Distribution is a measure of the relative concentrations of a drug in different body tissues as a function of time (Rowland and Tozer, 1989) and is related to its ability to diffuse from the blood stream, tissue perfusion, relative lipophilicity, and tissue/plasma protein binding. The apparent volume of distribution (Vd) is reflective of the extent of tissue distribution. Drug distribution in vivo is often related to the drug's chemical structure. It can be measured and manipulated during the course of compound optimization by addition or deletion of certain functional groups or structural features. However, formulations typically cannot have significant impact on a drug's distribution properties without chemical alterations such as conjugation or use of specific drug targeting technology.
Metabolism is one of the most important mechanisms that the body has for detoxifying and eliminating drugs and other foreign substances. Drugs delivered by the oral route must pass through the liver before reaching the general circulation.

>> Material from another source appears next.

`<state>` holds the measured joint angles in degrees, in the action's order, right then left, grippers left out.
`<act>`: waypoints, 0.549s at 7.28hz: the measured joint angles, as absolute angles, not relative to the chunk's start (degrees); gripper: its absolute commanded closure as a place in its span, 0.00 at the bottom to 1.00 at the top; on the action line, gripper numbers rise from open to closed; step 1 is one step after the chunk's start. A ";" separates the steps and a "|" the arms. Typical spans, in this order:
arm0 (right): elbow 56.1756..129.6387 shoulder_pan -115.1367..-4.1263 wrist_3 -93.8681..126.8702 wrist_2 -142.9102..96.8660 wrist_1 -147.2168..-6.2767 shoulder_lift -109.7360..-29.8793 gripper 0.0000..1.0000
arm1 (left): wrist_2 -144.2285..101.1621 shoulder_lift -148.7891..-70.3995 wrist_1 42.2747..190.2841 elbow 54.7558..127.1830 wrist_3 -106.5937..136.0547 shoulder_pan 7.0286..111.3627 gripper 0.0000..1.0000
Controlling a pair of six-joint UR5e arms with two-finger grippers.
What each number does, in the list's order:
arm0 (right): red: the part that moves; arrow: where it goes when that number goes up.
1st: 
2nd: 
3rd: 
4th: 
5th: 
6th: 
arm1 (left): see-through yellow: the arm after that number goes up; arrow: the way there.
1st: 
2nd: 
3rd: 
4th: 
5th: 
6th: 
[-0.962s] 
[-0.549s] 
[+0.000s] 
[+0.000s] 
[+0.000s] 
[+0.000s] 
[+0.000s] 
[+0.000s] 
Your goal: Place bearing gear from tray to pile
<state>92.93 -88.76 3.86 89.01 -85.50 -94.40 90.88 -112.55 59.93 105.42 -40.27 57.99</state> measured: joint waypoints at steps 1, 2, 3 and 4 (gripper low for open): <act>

Metabolism at this point is called "first-pass metabolism," which can limit systemic exposure for drugs despite good absorption. Oxidation, reduction, hydrolysis, and conjugation are the most common metabolic pathways, generally leading to more hydrophilic compounds that can be readily excreted renally. Cytochrome P450 (CYP) enzymes are a family of drug metabolizing enzymes that are responsible for the majority of drugs' metabolism as well as many drug-drug interactions (Shou et al., 2001; Meyer, 1996). Although the primary role of metabolism is to facilitate elimination of drugs from the body, secondary effects include transformation of drugs into other active or toxic species, which could be desirable in the case of prodrugs (Stella et al., 1985) or undesirable with respect to toxic metabolites (Kalgutkar et al., 2005). The reader is encouraged to refer to authoritative texts in this field.
Elimination of drugs from the body can occur via metabolism, excretion (renal, biliary, respiratory), or a combination of both mechanisms. As with distribution, these phases of the drug's PK profile are inherent to the chemical structure of the drug and are optimized (along with pharmacologic potency and fundamental safety) during the drug discovery process.